Among the records that follow, find the line with "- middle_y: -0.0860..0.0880" and the line with "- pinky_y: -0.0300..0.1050". Set down those lines and all lines between them exactly, without adding anything.

--- DATA FOR ANALYSIS Enclosed Below ---

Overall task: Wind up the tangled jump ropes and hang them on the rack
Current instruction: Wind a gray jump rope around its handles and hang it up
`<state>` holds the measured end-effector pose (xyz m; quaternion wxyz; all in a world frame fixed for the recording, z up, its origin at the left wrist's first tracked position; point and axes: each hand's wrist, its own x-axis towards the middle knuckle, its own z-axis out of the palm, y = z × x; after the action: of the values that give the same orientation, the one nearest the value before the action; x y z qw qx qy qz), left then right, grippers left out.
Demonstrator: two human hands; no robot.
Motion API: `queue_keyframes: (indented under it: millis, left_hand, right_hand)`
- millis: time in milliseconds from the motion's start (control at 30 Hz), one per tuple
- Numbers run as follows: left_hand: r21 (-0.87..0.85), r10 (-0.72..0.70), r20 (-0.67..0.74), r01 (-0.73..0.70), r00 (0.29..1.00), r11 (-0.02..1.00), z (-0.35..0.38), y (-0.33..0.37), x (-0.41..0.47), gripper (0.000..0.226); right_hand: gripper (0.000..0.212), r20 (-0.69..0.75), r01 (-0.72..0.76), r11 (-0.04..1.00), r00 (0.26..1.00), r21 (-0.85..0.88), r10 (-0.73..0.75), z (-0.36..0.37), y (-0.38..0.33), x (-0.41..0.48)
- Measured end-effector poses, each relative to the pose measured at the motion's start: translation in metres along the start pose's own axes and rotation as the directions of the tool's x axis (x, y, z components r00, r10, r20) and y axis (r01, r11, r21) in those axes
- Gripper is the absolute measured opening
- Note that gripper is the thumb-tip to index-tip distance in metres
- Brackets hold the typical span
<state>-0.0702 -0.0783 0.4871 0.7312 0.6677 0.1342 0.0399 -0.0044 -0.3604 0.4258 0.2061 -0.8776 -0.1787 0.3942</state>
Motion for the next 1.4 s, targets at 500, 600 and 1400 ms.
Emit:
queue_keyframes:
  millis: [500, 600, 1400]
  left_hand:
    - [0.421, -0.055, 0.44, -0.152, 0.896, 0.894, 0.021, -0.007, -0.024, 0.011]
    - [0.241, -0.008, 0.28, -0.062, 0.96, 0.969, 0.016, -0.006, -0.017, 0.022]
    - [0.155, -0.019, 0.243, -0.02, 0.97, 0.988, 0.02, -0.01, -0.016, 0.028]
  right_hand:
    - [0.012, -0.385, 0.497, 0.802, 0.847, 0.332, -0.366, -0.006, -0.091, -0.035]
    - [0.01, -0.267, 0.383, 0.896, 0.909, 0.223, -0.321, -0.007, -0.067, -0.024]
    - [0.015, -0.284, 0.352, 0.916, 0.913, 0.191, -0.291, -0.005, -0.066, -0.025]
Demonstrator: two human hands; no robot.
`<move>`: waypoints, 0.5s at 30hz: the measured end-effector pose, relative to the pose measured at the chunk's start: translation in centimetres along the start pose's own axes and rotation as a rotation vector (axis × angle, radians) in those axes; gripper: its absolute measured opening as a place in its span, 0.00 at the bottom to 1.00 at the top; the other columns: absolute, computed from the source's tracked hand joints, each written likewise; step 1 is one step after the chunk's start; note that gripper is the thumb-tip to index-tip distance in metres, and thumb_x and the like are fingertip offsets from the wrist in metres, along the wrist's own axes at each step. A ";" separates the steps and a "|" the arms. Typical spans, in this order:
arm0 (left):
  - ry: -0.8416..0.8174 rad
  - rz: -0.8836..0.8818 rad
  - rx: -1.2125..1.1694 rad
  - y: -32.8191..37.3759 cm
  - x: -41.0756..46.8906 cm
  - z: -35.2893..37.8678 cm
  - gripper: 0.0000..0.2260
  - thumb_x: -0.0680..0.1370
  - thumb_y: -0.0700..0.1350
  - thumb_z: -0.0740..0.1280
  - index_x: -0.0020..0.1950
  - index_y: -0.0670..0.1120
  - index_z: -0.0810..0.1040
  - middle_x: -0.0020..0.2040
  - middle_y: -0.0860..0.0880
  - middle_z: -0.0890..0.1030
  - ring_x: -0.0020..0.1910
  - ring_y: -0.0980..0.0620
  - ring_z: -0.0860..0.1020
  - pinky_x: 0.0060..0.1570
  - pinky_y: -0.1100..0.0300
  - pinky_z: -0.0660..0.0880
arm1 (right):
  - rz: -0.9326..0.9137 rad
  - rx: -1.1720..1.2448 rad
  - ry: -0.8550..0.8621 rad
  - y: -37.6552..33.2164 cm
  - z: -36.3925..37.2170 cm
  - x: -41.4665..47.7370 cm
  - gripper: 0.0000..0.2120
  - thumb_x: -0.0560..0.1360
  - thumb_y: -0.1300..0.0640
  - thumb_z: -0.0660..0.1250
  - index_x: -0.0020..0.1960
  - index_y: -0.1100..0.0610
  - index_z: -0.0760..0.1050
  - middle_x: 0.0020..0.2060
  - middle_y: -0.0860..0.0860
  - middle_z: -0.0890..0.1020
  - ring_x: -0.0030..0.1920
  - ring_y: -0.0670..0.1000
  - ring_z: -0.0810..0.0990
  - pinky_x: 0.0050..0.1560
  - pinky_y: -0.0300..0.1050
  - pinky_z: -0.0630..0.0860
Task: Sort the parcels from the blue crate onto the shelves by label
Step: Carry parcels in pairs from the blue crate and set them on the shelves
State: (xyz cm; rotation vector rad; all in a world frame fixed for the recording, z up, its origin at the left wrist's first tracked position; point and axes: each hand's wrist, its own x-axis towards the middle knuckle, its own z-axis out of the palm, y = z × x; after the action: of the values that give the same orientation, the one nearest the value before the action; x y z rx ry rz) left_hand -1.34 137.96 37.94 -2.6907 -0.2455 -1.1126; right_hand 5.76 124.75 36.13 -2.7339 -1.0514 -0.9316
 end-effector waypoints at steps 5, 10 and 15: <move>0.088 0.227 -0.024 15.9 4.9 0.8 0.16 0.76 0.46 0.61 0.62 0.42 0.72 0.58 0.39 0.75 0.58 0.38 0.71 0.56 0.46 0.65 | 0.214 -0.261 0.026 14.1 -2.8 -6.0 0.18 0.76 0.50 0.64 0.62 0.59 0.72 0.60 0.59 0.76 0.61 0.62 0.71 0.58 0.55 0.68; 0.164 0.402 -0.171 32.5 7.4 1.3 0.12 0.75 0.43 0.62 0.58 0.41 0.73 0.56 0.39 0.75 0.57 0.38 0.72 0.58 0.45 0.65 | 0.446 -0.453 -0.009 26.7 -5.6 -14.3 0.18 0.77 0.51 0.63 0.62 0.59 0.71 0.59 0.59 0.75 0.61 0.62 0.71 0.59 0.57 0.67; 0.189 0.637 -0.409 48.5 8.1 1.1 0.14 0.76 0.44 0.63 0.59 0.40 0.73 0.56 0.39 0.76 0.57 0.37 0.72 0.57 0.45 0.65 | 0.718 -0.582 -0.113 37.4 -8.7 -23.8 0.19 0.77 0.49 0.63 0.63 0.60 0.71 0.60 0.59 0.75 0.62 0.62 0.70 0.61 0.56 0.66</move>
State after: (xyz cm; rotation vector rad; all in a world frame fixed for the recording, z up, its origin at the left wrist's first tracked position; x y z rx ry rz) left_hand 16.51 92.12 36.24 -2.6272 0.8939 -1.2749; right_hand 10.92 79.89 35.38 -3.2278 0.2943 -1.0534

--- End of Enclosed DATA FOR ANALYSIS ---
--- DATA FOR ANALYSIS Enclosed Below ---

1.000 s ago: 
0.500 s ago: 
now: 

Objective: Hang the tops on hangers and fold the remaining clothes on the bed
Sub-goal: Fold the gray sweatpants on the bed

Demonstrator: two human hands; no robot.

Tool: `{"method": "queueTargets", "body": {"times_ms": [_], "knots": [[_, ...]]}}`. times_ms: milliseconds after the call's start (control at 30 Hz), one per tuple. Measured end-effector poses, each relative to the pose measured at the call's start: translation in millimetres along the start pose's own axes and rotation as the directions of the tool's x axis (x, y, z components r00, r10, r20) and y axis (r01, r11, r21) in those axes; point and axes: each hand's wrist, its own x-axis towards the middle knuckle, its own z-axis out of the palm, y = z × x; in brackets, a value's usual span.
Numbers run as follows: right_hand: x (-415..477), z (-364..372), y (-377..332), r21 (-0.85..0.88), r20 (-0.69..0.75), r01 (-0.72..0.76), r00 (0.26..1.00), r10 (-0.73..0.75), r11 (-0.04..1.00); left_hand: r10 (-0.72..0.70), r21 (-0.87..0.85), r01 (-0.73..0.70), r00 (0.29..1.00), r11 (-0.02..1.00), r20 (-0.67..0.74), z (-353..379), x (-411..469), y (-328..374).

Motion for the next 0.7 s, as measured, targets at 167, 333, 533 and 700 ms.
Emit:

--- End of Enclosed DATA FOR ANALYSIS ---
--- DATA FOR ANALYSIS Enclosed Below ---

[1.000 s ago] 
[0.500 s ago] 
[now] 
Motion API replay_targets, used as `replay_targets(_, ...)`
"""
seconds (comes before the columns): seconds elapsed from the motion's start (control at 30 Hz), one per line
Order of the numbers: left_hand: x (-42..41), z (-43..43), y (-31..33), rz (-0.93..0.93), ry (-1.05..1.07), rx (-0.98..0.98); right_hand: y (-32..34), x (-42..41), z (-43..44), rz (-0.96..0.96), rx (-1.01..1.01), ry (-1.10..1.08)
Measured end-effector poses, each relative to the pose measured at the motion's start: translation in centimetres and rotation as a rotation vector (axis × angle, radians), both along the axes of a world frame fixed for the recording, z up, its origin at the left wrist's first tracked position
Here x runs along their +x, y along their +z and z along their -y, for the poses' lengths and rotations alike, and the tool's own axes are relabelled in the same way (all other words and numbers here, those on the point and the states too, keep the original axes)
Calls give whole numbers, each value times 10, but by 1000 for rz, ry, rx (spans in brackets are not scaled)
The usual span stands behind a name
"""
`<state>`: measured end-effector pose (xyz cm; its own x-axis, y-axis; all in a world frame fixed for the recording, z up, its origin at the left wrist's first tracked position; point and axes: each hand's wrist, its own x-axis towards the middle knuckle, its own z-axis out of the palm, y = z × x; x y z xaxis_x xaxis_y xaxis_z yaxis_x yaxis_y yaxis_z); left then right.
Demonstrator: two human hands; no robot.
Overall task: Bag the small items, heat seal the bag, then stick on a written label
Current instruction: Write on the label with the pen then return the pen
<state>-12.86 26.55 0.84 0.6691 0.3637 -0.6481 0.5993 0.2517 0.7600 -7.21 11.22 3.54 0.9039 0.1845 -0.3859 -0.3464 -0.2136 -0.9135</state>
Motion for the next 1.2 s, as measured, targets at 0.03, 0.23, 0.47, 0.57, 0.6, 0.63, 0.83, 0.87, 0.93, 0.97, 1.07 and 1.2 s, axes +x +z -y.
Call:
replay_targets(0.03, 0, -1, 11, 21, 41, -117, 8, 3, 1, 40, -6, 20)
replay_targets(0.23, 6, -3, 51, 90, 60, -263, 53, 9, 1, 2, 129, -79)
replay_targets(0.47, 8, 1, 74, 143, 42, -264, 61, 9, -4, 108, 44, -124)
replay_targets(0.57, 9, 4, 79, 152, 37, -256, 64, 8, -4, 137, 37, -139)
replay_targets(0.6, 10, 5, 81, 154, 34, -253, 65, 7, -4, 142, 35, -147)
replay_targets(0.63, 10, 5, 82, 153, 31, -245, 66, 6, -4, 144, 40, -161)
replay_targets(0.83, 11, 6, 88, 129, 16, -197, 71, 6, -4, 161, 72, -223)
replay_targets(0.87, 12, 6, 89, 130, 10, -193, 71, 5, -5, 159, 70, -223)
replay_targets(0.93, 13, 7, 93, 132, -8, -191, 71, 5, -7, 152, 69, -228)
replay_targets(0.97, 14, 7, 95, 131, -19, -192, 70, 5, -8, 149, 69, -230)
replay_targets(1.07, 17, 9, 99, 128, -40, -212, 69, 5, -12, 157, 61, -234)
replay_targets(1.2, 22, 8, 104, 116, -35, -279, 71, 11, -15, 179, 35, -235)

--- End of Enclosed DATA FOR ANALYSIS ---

§ RESPONSE TO THE EXERCISE:
  - middle_y: -0.0860..0.0880
  - middle_z: -0.0890..0.1030
  - ring_x: -0.0020..0.1910
  - ring_y: -0.0980..0.0620
  - ring_z: -0.0860..0.1020
  - pinky_x: 0.0060..0.1570
  - pinky_y: -0.1100..0.0300
  - pinky_z: -0.0660..0.0880
arm1 (right):
  - rz: -0.9326..0.9137 rad
  - rx: -1.1720..1.2448 rad
  - ry: -0.8550..0.8621 rad
  - y: -37.6552..33.2164 cm
  - z: -36.3925..37.2170 cm
  - x: -41.4665..47.7370 cm
  - gripper: 0.0000..0.2120
  - thumb_x: -0.0560..0.1360
  - thumb_y: -0.1300..0.0640
  - thumb_z: -0.0660..0.1250
  - index_x: -0.0020..0.1960
  - index_y: -0.1100..0.0610
  - index_z: -0.0760..0.1050
  - middle_x: 0.0020..0.2060
  - middle_y: -0.0860..0.0860
  - middle_z: -0.0890..0.1020
  - ring_x: -0.0030..0.1920
  - ring_y: -0.0670..0.1000
  - ring_z: -0.0810..0.0990
  - pinky_x: 0.0050..0.1560
  - pinky_y: -0.0300..0.1050

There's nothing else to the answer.